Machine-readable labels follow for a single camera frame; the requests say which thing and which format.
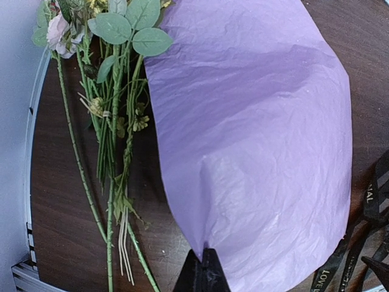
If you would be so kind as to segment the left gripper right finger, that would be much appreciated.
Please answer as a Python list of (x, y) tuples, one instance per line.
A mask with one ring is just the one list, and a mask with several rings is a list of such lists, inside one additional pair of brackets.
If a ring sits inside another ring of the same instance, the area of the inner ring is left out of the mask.
[(384, 288), (389, 287), (388, 264), (379, 262), (370, 257), (363, 256), (361, 260), (375, 273)]

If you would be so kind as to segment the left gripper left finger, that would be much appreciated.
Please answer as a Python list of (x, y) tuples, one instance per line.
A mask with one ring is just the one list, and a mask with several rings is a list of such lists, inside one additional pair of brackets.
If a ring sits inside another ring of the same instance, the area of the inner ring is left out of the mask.
[(191, 249), (173, 292), (230, 292), (216, 250), (205, 248), (199, 260)]

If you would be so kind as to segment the black printed ribbon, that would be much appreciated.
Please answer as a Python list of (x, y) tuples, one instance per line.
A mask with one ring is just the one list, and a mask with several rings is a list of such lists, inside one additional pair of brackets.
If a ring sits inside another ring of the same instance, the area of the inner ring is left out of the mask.
[[(370, 258), (383, 263), (388, 257), (388, 152), (376, 163), (374, 173), (363, 196), (358, 217), (348, 223), (346, 233), (328, 260), (315, 272), (311, 291), (326, 291), (341, 266), (345, 265), (339, 283), (339, 291), (346, 291), (352, 279), (358, 259), (367, 240), (380, 230), (385, 231), (384, 239)], [(362, 291), (364, 281), (373, 271), (367, 267), (362, 273), (356, 291)]]

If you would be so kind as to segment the purple wrapping paper sheet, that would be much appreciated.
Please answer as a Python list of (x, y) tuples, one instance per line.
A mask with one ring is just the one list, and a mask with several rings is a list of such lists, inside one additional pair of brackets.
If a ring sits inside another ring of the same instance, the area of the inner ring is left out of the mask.
[(348, 74), (300, 1), (178, 1), (162, 28), (145, 69), (173, 217), (232, 291), (288, 291), (345, 234)]

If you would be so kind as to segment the fake flower bunch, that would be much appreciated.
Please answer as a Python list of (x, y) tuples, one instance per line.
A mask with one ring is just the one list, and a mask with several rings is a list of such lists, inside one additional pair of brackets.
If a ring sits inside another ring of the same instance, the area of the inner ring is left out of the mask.
[(133, 140), (150, 121), (148, 88), (141, 75), (146, 57), (166, 52), (172, 38), (160, 28), (171, 1), (40, 1), (32, 41), (57, 62), (76, 57), (81, 74), (80, 102), (87, 109), (98, 142), (97, 179), (108, 194), (107, 219), (89, 205), (106, 243), (108, 290), (114, 290), (112, 250), (119, 252), (120, 273), (134, 280), (127, 250), (135, 240), (129, 216), (136, 213), (128, 196)]

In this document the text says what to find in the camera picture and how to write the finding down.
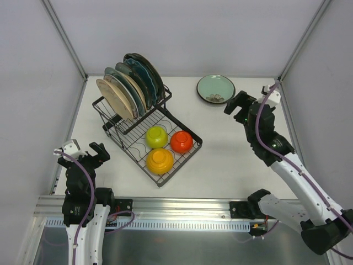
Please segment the mint green flower plate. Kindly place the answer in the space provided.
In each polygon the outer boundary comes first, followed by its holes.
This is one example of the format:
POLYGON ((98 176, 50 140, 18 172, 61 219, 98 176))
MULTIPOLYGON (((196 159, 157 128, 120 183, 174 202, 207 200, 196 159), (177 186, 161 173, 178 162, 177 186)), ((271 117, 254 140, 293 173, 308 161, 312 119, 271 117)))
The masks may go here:
POLYGON ((236 88, 225 76, 207 75, 198 81, 196 91, 208 103, 225 104, 235 96, 236 88))

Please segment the cream bird plate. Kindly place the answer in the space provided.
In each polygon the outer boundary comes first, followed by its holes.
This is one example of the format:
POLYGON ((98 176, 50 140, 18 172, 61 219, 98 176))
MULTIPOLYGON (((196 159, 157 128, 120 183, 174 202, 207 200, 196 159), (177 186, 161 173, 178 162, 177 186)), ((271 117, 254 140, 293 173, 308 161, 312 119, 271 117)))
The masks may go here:
POLYGON ((114 84, 119 88, 127 98, 133 110, 133 117, 137 119, 146 112, 142 98, 140 97, 135 86, 130 82, 131 78, 125 74, 105 74, 104 80, 114 84))
POLYGON ((97 79, 96 84, 102 96, 110 104, 116 114, 121 116, 124 120, 133 120, 131 104, 117 86, 103 79, 97 79))

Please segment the grey blue plate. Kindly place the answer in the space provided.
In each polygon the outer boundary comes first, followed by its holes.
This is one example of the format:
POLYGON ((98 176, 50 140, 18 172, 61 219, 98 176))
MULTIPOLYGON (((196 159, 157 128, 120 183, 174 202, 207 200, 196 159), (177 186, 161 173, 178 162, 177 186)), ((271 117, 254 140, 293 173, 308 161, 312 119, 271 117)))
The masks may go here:
POLYGON ((115 85, 123 93, 130 104, 134 119, 142 117, 147 113, 145 97, 139 86, 130 76, 112 67, 107 67, 104 70, 104 80, 115 85))

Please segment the grey deer plate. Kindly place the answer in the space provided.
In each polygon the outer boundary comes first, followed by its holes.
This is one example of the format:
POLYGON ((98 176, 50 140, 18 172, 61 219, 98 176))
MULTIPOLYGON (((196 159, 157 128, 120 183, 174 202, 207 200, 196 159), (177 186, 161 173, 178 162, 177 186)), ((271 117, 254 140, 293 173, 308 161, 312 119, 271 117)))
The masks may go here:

::::

> _GOAL OF THE EXERCISE_
Print the material above word for word, first line through the line with "If you would be so kind as to segment the black", and leave every picture out.

> _EXERCISE SOLUTION_
Machine-readable labels follow for a single camera frame; the requests say which thing and which format.
If you would be so kind as to segment the left gripper right finger, that would be much appreciated.
Please answer as a Python list of (x, y) tuples, one instance per line.
A mask with one ring is just the one list, and a mask with several rings is a list of such lists, inside one additional pair of brackets.
If a ring sits inside another ring of the same instance, the area of the inner ring is left out of the mask.
[(384, 288), (389, 287), (388, 264), (379, 262), (370, 257), (363, 256), (361, 260), (375, 273)]

If you would be so kind as to segment the left gripper left finger, that would be much appreciated.
Please answer as a Python list of (x, y) tuples, one instance per line.
A mask with one ring is just the one list, and a mask with several rings is a list of such lists, inside one additional pair of brackets.
If a ring sits inside another ring of the same instance, the area of the inner ring is left out of the mask.
[(191, 249), (173, 292), (230, 292), (216, 250), (205, 248), (199, 260)]

If you would be so kind as to segment the black printed ribbon, that would be much appreciated.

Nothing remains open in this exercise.